“Or coal-shovels,” grinned Hinkley.
“How’s Hayden?”
“Came to once and I put him out again and tied him up,” replied Graves calmly. “Let’s flag this car coming down the road and see where we are. I’d like to get the first train I can get to.”
“We’re not far from either Lexington or Richmond. I saw the lights of a big town a few miles north,” said Broughton as all three men climbed out.
They lifted Hayden out of the back seat. His head was bandaged, and he was still unconscious.

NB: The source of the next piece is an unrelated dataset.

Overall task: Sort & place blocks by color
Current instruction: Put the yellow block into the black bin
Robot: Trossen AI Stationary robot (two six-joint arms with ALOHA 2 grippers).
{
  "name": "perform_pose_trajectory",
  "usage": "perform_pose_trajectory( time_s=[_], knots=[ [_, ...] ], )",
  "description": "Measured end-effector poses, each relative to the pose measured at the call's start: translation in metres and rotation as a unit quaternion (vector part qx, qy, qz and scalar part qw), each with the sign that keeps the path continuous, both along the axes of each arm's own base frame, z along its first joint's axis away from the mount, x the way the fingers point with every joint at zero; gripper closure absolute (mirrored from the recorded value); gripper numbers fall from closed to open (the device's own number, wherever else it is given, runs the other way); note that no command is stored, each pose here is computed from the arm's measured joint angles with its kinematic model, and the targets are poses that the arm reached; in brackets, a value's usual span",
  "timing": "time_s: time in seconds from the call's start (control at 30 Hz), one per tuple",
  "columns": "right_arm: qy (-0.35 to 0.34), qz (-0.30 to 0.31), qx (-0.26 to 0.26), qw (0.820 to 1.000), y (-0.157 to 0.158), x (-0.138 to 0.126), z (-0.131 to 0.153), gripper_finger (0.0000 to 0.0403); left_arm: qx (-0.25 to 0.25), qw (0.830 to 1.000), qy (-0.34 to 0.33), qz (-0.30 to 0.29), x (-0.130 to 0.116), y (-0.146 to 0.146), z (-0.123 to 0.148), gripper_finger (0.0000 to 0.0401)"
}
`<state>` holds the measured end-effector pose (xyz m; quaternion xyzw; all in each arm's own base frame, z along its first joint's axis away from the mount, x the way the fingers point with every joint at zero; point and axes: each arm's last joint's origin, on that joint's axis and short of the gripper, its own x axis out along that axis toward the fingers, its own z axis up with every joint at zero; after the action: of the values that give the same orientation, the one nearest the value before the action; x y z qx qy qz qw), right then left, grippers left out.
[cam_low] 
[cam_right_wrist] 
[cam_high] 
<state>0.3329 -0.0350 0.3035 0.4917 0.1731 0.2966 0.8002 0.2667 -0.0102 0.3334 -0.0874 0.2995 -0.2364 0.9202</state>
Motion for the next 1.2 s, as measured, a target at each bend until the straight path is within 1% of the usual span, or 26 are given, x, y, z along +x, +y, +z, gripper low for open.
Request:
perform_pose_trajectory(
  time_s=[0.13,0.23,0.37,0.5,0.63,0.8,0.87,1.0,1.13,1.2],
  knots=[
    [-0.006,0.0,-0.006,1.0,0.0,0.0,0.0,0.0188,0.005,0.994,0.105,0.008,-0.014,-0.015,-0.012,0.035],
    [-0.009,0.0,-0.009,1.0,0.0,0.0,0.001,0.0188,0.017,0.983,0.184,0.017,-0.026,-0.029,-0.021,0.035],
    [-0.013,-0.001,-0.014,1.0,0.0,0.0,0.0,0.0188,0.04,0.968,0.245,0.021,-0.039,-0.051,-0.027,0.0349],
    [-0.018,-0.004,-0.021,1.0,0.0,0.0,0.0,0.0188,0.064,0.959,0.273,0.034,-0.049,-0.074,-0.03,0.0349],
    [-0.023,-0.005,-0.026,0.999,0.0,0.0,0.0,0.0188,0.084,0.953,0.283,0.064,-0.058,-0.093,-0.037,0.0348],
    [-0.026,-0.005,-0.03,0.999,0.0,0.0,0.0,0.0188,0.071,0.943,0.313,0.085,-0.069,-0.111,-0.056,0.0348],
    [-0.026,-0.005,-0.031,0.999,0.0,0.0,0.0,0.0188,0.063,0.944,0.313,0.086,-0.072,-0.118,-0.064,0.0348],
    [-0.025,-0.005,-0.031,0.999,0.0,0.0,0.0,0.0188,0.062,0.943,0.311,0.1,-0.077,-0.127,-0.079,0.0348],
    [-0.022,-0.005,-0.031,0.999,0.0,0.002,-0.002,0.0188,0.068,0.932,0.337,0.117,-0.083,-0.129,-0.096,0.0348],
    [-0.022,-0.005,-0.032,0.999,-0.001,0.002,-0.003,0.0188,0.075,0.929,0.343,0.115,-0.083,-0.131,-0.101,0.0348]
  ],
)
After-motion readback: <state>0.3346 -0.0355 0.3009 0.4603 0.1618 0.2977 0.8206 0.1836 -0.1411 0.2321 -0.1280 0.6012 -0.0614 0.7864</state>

“I bandaged him up—he was bleeding pretty badly,” remarked Graves, lighting a new cigar with a steady hand. “Let’s get over to the road—there’s a regular parade of autos coming.”
A string of headlights extending so far that some were mere points of light were coming down the road. The noise of a Martin, plus the parachute flare, had aroused the whole country.
Broughton lingered behind to use an electric-flashlight on the ship. The ground was soft, and there was a ditch they had hit, besides. That was the reason for the nose-over. It was better so, he reflected. They would have run into the fence and then the trees at the further end of the field, and some one would probably have been hurt.
Within fifteen minutes there were a hundred marveling people around. The flyers hired a guard for the ship, and then accepted the invitation of a man who drove a luxurious touring car to spend the night at his home. Hayden, whose identity was not revealed, spent the night in the town jail of Ellis, Virginia, guarded by the tireless Graves in addition to the regular warden, and accompanied that gentleman to Washington by train early the next moving. He was handcuffed, and rode in a baggage car to avoid publicity.
As he was leaving Graves shook hands with the flyers in a matter-of-fact way.